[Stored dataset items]
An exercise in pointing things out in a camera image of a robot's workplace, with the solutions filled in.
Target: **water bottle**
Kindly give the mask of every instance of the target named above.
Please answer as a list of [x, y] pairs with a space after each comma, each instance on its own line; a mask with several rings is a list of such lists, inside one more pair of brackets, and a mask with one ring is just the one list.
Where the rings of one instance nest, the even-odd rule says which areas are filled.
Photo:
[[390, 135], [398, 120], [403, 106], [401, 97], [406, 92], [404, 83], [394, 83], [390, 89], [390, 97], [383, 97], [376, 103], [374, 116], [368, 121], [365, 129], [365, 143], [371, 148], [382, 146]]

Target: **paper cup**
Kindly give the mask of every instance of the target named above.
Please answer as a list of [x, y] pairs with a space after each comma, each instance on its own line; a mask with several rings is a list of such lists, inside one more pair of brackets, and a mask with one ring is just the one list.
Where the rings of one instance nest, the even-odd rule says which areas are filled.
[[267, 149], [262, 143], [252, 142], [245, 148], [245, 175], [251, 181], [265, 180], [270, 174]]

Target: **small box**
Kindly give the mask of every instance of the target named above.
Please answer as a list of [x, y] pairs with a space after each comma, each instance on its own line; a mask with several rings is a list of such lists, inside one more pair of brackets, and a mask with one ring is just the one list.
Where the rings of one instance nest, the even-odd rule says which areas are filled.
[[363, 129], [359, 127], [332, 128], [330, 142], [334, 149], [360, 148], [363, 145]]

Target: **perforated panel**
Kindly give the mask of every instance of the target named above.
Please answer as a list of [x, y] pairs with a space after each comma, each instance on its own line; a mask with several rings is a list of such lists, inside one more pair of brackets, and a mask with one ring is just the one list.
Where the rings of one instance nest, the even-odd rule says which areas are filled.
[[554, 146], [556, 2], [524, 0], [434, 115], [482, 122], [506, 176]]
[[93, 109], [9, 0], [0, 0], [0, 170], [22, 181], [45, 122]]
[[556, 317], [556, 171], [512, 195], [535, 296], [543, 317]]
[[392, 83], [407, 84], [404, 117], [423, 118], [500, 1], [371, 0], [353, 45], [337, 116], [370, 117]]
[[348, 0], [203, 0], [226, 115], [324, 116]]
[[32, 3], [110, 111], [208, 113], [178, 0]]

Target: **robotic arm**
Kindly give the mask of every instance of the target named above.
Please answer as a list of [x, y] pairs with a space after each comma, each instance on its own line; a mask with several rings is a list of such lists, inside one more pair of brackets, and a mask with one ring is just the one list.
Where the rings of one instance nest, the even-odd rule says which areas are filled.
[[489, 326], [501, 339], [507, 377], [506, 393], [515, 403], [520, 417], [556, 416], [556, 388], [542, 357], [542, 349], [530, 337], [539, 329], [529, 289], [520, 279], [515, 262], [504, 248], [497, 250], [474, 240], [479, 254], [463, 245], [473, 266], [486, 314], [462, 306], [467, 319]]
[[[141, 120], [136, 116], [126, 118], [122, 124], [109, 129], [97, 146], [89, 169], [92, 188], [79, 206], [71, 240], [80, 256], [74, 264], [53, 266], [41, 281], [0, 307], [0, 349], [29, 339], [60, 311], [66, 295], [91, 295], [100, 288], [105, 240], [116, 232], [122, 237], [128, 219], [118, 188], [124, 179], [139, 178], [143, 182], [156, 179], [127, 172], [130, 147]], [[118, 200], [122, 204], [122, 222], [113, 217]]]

(Assigned task):
Word for word, set down all the lines above.

(Output):
An exercise in pointing things out in a camera image of a robot's workplace, with the solutions filled in.
Target: **water bottle**
Kindly give the mask of every instance of the target named above.
Please answer as a list of [x, y] pairs with a space after each comma, each instance on its own line; a mask with several rings is a list of such lists, inside one more pair of brackets, and a mask with one ring is just the one list.
Where the rings of one instance nest, the even-odd rule says which areas are filled.
Photo:
[[390, 135], [398, 120], [403, 106], [401, 97], [406, 92], [404, 83], [394, 83], [390, 89], [390, 97], [383, 97], [376, 103], [374, 116], [368, 121], [365, 129], [365, 143], [371, 148], [382, 146]]

Target: **paper cup**
Kindly give the mask of every instance of the target named above.
Please answer as a list of [x, y] pairs with a space after each comma, each instance on its own line; a mask with several rings is a list of such lists, inside one more pair of brackets, and a mask with one ring is just the one list.
Where the rings of one instance nest, the even-odd rule says which areas are filled.
[[267, 149], [262, 143], [252, 142], [245, 148], [245, 175], [251, 181], [265, 180], [270, 174]]

Target: **small box**
Kindly give the mask of every instance of the target named above.
Please answer as a list of [x, y] pairs with a space after each comma, each instance on its own line; a mask with several rings is a list of such lists, inside one more pair of brackets, and a mask with one ring is just the one list.
Where the rings of one instance nest, the even-odd rule says which areas are filled.
[[363, 129], [359, 127], [332, 128], [330, 142], [334, 149], [360, 148], [363, 145]]

Target: **perforated panel**
Kindly give the mask of every instance of the target named above.
Please answer as a list of [x, y] pairs with a space after each comma, each instance on its own line; a mask with several rings is a list of such lists, inside one more pair of brackets, and a mask with one ring is just the one list.
Where the rings of one instance nest, the even-odd rule says which areas are filled.
[[554, 146], [556, 2], [524, 0], [434, 115], [482, 122], [506, 176]]
[[93, 109], [9, 0], [0, 0], [0, 170], [22, 181], [45, 122]]
[[556, 317], [556, 171], [512, 195], [535, 296], [543, 317]]
[[392, 83], [407, 84], [404, 117], [423, 118], [500, 1], [371, 0], [353, 45], [337, 116], [370, 117]]
[[348, 0], [203, 0], [226, 115], [324, 116]]
[[32, 3], [110, 111], [208, 113], [178, 0]]

Target: **robotic arm**
Kindly give the mask of every instance of the target named above.
Please answer as a list of [x, y] pairs with a space after each comma, each instance on its own line; a mask with several rings is a list of such lists, inside one more pair of brackets, and a mask with one ring is just the one list.
Where the rings of one instance nest, the even-odd rule says which areas are filled.
[[489, 326], [501, 339], [507, 377], [506, 393], [515, 403], [520, 417], [556, 416], [556, 388], [542, 357], [542, 349], [530, 337], [539, 329], [529, 289], [520, 279], [515, 262], [504, 248], [497, 250], [474, 240], [479, 254], [463, 245], [473, 266], [486, 314], [462, 306], [467, 319]]
[[[141, 120], [136, 116], [126, 118], [122, 124], [109, 129], [97, 146], [89, 169], [92, 188], [79, 206], [71, 240], [80, 256], [74, 264], [53, 266], [41, 281], [0, 307], [0, 349], [29, 339], [60, 311], [66, 295], [91, 295], [100, 288], [105, 240], [116, 232], [122, 237], [128, 219], [118, 188], [124, 179], [139, 178], [143, 182], [156, 179], [127, 172], [130, 147]], [[118, 200], [122, 204], [122, 222], [113, 217]]]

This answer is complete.